Aldoxorubicin

Identifiers
- IUPAC name N-[[1-[(2S,4S)-4-[(2R,4S,5S,6S)-4-Amino-5-hydroxy-6-methyloxan-2-yl]oxy-2,5,12-trihydroxy-7-methoxy-6,11-dioxo-3,4-dihydro-1H-tetracen-2-yl]-2-hydroxyethylidene]amino]-6-(2,5-dioxopyrrol-1-yl)hexanamide;
- CAS Number: 1361644-26-9;
- PubChem CID: 71300693;
- ChemSpider: 7986464;
- UNII: C28MV4IM0B;
- KEGG: D10383;
- ECHA InfoCard: 100.244.879

Chemical and physical data
- Formula: C_{37}H_{42}N_{4}O_{13}
- Molar mass: 750.758 g·mol^{−1}
- 3D model (JSmol): Interactive image;
- SMILES C[C@H]1[C@H]([C@H](C[C@@H](O1)O[C@H]2C[C@@](CC3=C(C4=C(C(=C23)O)C(=O)C5=C(C4=O)C=CC=C5OC)O)(C(=NNC(=O)CCCCCN6C(=O)C=CC6=O)CO)O)N)O;
- InChI InChI=1S/C37H42N4O13/c1-17-32(46)20(38)13-27(53-17)54-22-15-37(51,23(16-42)39-40-24(43)9-4-3-5-12-41-25(44)10-11-26(41)45)14-19-29(22)36(50)31-30(34(19)48)33(47)18-7-6-8-21(52-2)28(18)35(31)49/h6-8,10-11,17,20,22,27,32,42,46,48,50-51H,3-5,9,12-16,38H2,1-2H3,(H,40,43)/t17-,20-,22-,27-,32+,37-/m0/s1; Key:OBMJQRLIQQTJLR-FRTGXRTISA-N;

= Aldoxorubicin =

Medication

Aldoxorubicin (INNO-206) is a tumor-targeted doxorubicin conjugate in development by CytRx. Specifically, it is the (6-maleimidocaproyl) hydrazone of doxorubicin. Essentially, this chemical name describes doxorubicin attached to an acid-sensitive linker (N-ε-maleimidocaproic acid hydrazide, or EMCH).
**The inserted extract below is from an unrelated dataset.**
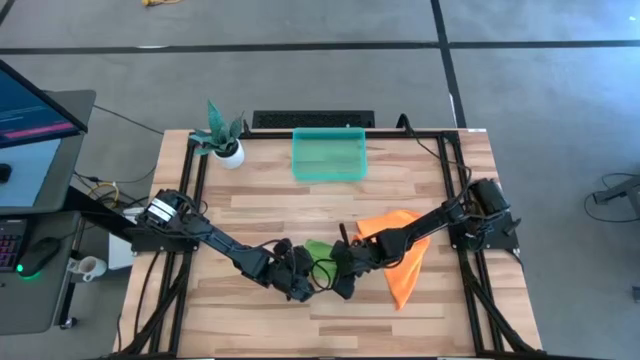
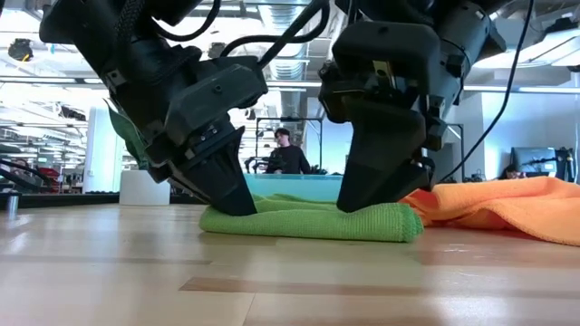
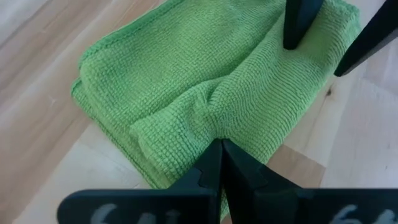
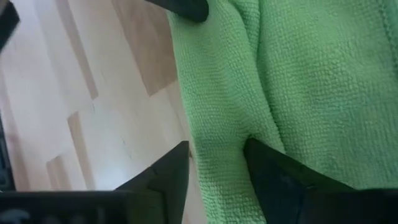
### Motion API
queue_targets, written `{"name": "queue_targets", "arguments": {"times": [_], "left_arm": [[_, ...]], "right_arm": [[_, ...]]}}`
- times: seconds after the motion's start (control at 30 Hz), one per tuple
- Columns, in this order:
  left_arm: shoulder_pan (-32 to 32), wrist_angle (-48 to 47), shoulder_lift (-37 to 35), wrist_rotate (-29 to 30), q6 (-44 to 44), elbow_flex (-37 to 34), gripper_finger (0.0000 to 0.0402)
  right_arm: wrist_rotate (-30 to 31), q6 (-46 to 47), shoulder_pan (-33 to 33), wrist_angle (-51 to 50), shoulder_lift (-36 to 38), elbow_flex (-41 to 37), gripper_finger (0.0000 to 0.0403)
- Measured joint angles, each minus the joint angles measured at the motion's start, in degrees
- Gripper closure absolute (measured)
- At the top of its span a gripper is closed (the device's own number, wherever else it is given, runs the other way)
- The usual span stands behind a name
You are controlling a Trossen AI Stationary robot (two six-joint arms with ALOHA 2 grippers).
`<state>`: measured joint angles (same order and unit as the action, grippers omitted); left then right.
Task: Roll towel into tight, uniform cylinder
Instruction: Roll the green microfiber towel
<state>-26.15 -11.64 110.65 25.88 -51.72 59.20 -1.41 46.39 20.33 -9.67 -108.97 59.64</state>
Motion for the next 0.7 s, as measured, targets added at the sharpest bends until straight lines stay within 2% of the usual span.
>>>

The proposed mechanism of action is as follows:
1. After administration, aldoxorubicin rapidly binds endogenous circulating albumin through the EMCH linker.
2. Circulating albumin preferentially accumulates in tumors, bypassing uptake by other non-specific sites including heart, bone marrow and gastrointestinal tract.
3. Once albumin-bound aldoxorubicin reaches the tumor, the acidic environment of the tumor causes cleavage of the acid sensitive linker.
4. Free doxorubicin is released at the site of the tumor.

== Clinical trials and FDA approvals ==
Aldoxorubicin was used in clinical trials to treat various forms of cancer, particularly soft-tissue sarcomas. Results from the sole phase III trial of Aldoxorubicin were considered disappointing as they did not meet their primary endpoint. As of May 2025, aldoxorubicin has not been approved by the FDA for use in treating cancer.